Overall financial benchmarking (TOTEX) consists of two parts: Operating costs (OPEX) and construction costs (CAPEX). In our benchmarking, the water companies are compared on how efficient they are at running their companies in relation to the others in the sector. That is, the operating and construction costs of the water companies are compared to the average costs in the industry.
We use a method that includes two different models to determine the efficiency potential of each water and waste water company. The two models are a Data Envelopment Analysis (DEA) and a Stochastic Frontier Analysis (SFA) model. Both models are recognised and widely used as benchmarking models.
DEA and SFA are two different methodological approaches for identifying the efficiency potential of water and waste water companies. As a precaution, we combine the results of the DEA model and the SFA model in a best-of-two approach. This means that each water company is assessed in both models. The efficiency potential of each water and waste water company is based on the model that calculates the highest efficiency score, which is therefore the most favourable for the individual water and waste water company.
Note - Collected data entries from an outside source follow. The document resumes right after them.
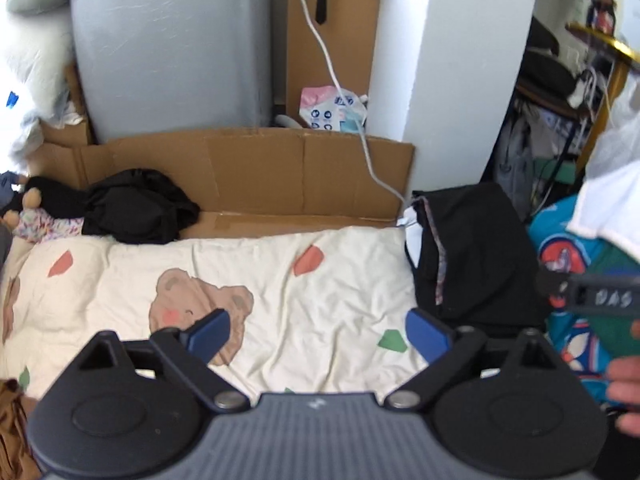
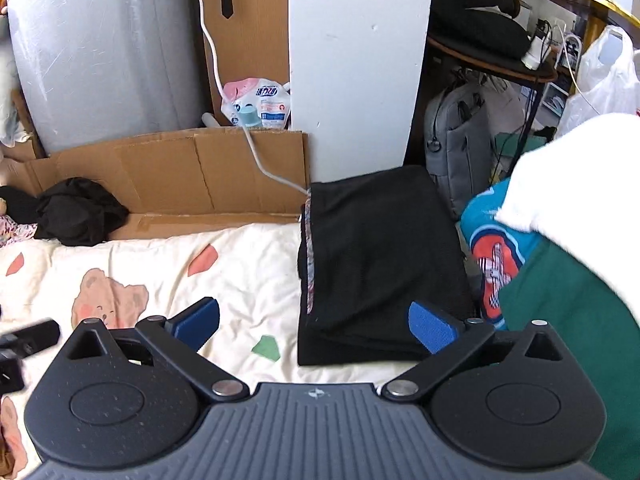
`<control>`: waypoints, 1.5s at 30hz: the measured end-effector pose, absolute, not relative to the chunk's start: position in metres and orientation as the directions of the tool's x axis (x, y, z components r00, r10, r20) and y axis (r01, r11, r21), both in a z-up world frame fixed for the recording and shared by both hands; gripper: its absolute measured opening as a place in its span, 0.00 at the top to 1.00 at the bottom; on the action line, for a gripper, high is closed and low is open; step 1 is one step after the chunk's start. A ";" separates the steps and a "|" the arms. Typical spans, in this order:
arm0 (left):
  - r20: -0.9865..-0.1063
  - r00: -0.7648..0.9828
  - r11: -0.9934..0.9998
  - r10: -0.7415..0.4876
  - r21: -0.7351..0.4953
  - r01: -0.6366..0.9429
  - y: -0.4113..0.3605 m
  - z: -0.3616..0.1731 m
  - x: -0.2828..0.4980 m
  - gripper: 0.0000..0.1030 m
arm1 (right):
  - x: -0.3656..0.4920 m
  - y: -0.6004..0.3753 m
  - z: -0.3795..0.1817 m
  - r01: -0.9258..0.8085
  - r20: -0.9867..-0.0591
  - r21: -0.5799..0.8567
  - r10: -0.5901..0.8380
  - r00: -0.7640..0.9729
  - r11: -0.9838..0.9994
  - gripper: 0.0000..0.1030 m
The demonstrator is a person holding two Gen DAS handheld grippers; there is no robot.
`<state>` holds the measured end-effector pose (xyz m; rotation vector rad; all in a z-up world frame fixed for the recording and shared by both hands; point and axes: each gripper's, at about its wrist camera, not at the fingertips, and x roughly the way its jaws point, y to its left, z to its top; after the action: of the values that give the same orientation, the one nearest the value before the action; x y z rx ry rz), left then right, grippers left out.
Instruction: Fold clothes
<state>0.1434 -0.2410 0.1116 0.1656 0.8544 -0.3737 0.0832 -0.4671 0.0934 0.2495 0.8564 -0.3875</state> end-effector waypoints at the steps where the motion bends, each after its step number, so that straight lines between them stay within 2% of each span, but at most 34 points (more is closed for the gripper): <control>1: -0.754 0.609 0.924 -0.247 0.007 0.383 -0.237 0.116 0.138 0.07 | 0.079 -0.462 0.095 0.428 -0.772 0.051 -0.236 0.591 0.902 0.00; 16: -0.695 0.687 0.942 -0.214 0.038 0.332 -0.169 0.161 0.068 0.02 | 0.008 -0.401 0.139 0.432 -0.721 0.063 -0.258 0.643 0.900 0.00; 24: -0.701 0.691 0.955 -0.177 0.047 0.292 -0.145 0.144 0.037 0.02 | -0.014 -0.366 0.133 0.437 -0.714 0.030 -0.287 0.639 0.899 0.00; 28: -0.689 0.712 0.970 -0.139 0.052 0.239 -0.134 0.133 0.037 0.02 | -0.023 -0.348 0.127 0.440 -0.694 0.020 -0.304 0.652 0.898 0.00; 32: -0.741 0.664 0.992 -0.100 -0.026 0.121 -0.115 0.117 0.043 0.02 | -0.027 -0.333 0.118 0.413 -0.698 -0.013 -0.304 0.648 0.910 0.00; 34: -0.726 0.684 0.994 -0.077 -0.006 0.106 -0.114 0.117 0.040 0.02 | -0.028 -0.330 0.116 0.417 -0.701 -0.002 -0.299 0.648 0.909 0.00; 36: -0.698 0.713 0.991 -0.067 0.037 0.129 -0.116 0.120 0.034 0.02 | -0.028 -0.327 0.118 0.412 -0.696 0.000 -0.296 0.654 0.911 0.00; 45: -0.677 0.731 0.971 -0.087 0.106 0.214 -0.132 0.128 0.022 0.02 | -0.028 -0.314 0.127 0.396 -0.673 -0.016 -0.303 0.675 0.918 0.00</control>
<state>0.0225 -0.1317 0.1284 0.1820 0.7334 -0.1661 -0.0283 -0.3138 0.1270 0.1351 0.7313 -0.3940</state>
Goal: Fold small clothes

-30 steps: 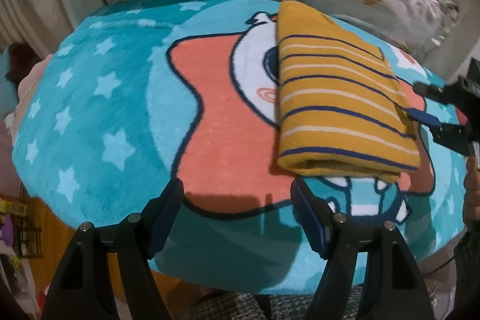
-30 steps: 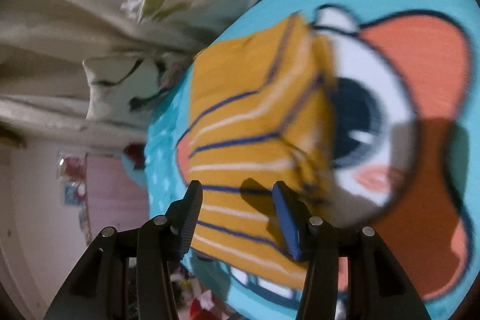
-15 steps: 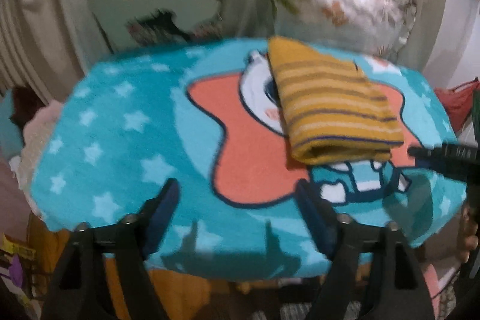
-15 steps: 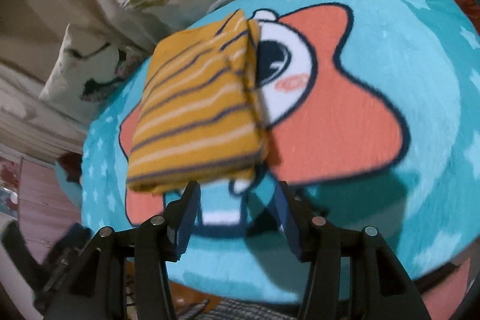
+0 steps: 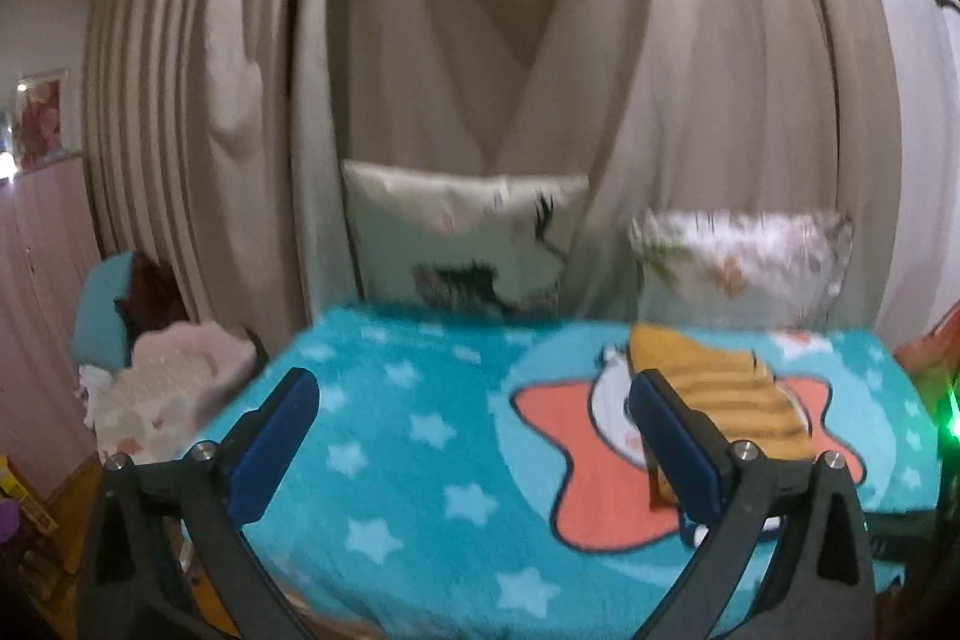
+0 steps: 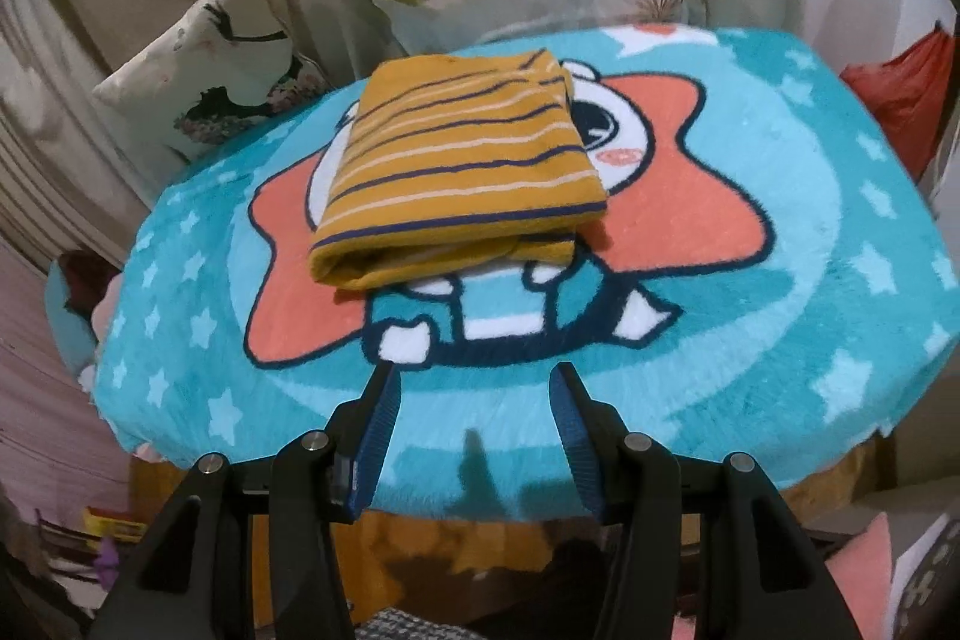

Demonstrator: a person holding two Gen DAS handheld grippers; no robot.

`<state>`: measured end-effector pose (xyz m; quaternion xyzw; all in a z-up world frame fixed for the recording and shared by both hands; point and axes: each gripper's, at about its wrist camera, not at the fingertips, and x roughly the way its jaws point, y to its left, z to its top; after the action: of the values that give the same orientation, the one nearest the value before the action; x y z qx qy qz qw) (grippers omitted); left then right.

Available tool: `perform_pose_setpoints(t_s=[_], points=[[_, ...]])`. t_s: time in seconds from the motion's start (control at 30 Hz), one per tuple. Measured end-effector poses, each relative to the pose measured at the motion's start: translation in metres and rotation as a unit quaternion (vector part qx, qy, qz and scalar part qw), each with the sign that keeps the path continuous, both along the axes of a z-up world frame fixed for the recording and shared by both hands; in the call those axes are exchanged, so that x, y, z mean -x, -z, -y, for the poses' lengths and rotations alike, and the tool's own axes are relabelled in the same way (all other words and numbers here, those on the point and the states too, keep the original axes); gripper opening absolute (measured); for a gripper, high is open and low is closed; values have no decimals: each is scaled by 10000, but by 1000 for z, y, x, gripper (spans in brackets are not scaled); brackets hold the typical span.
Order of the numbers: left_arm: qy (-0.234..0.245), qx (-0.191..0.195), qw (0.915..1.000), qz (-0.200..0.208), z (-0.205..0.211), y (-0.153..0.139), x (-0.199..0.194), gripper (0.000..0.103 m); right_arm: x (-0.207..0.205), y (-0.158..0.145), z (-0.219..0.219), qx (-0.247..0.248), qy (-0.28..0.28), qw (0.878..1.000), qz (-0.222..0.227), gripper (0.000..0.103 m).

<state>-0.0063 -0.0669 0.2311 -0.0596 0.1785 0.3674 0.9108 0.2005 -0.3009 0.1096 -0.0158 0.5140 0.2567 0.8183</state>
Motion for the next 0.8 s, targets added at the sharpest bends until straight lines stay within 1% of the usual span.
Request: perform_pose_setpoints(t_s=[0.03,0.13,0.23,0.27,0.3,0.37,0.47,0.57,0.63,0.7,0.8], points=[[10,-12,10000,61,1,-4,3,103,5,-3,0,48,17,10000,85,56],[318,148,9991,235,1,-12,7,103,17,-10,0,107,52,9996,252,56],[737,319,9967,120,6,-10,1,103,29,-15,0,204,69,9989,418,57],[933,413,9948,22,8,-7,-2,103,32,-15,0,247,57,9987,446,57],[1187,554,9913,-145,10,-2,-7,103,34,-14,0,292,39,9985,460,57],[1527,775,9841,-475,17,13,-16,103,39,-11,1,393,18,9982,462,57],[1785,994,9735,-1025,28,40,-27,103,44,-5,4,534,39,9977,408,58],[1788,1101,9663,-1492,37,65,-34,103,45,3,8,699,96,9969,356,58],[1779,1141,9621,-1724,42,77,-36,103,44,8,11,768,138,9965,303,58],[1781,1202,9582,-1887,45,87,-38,103,44,11,13,822,161,9962,254,59],[1762,1397,9524,-2058,43,98,-42,103,44,14,11,921,140,9953,261,59]])
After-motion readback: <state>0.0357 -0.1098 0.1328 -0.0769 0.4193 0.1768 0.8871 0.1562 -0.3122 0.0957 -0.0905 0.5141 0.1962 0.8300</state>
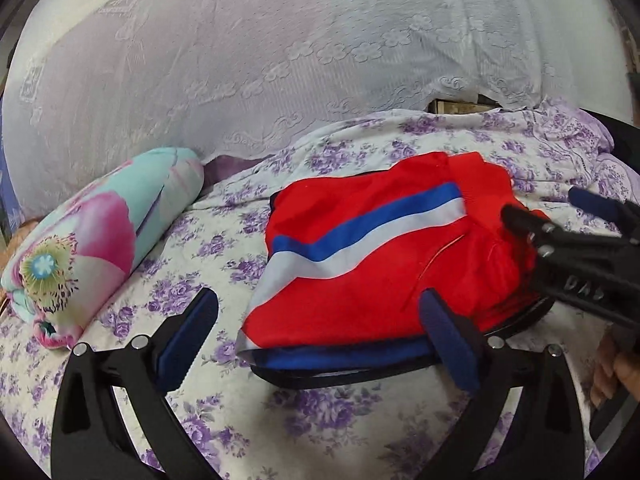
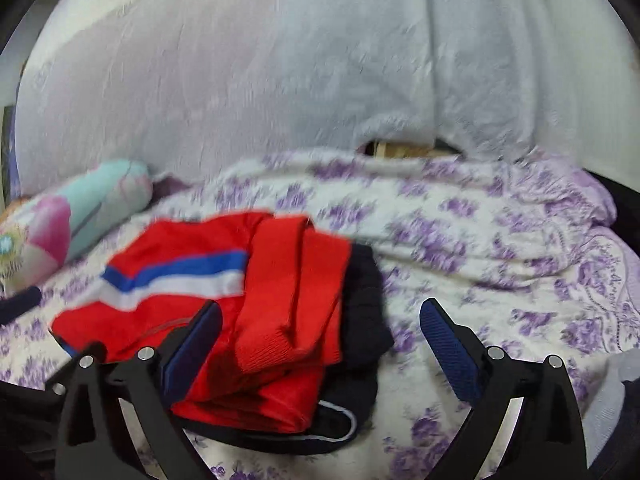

The most important steps in benchmarking:
- The companies report information on operations (underlying relationships with cost drivers) and investments (list of assets) as well as actual operating costs and investments. These reports are quality assured and corrected if necessary.
- Based on the quality-assured information, the two net volume measurements (OPEX and CAPEX) are calculated, which express the company's activities and assets. In order to correct for any expensive operating or investment costs due to old fixed assets and/or fixed assets subject to a complex infrastructure, alternative net volume measurements are calculated.
- The water companies are benchmarked on their net volume measurements and their actual costs to identify the most efficient companies. Actual costs consist of the sum of operating costs, depreciation and financial costs.
- Immediate efficiency scores are calculated for the companies. These are ranked on a scale from 0 to 1 and describe how efficient a water or waste water company is. The most efficient companies have a score of 1, which converges to zero as a company’s efficiency falls. Under special circumstances, the immediate efficiency scores are corrected. This adjusted efficiency score is used to calculate the companies' efficiency level. The efficiency level is the cost level that each company should have in order to be among the most efficient. The efficiency potential is calculated as the percentage difference between the company's revenue cap from the previous year and the efficiency level. As a precaution, this cannot exceed 16 per cent of the revenue cap from the previous year.
- The efficiency requirement is the efficiency potential in DKK. Efficiency requirements are calculated on the basis of the efficiency potential. Efficiency requirements are deducted from the financial framework of the water companies.
Historical changes of method
The overall financial benchmarking model (TOTEX) consists of two parts: Operating costs (OPEX) and construction costs (CAPEX). This page contains information on the introduction of construction costs and hence the transition to total financial benchmarking (TOTEX) and the revision of the elements for operating costs (OPEX).
TOTEX benchmarking models
In 2016, we went from only benchmarking operating costs to total financial benchmarking (TOTEX) which takes into account both operating and investment costs.
As part of this, the Danish Water Regulatory Authority published a report (in Danish) on proposals for TOTEX benchmarking models for the water sector produced by the consultancy company Copenhagen Economics and Professor Peter Bogetoft. The report describes how the proposal for the model was developed. We note that the report contains proposals that we have subsequently revised and expanded in dialogue with the water companies and industry organisations.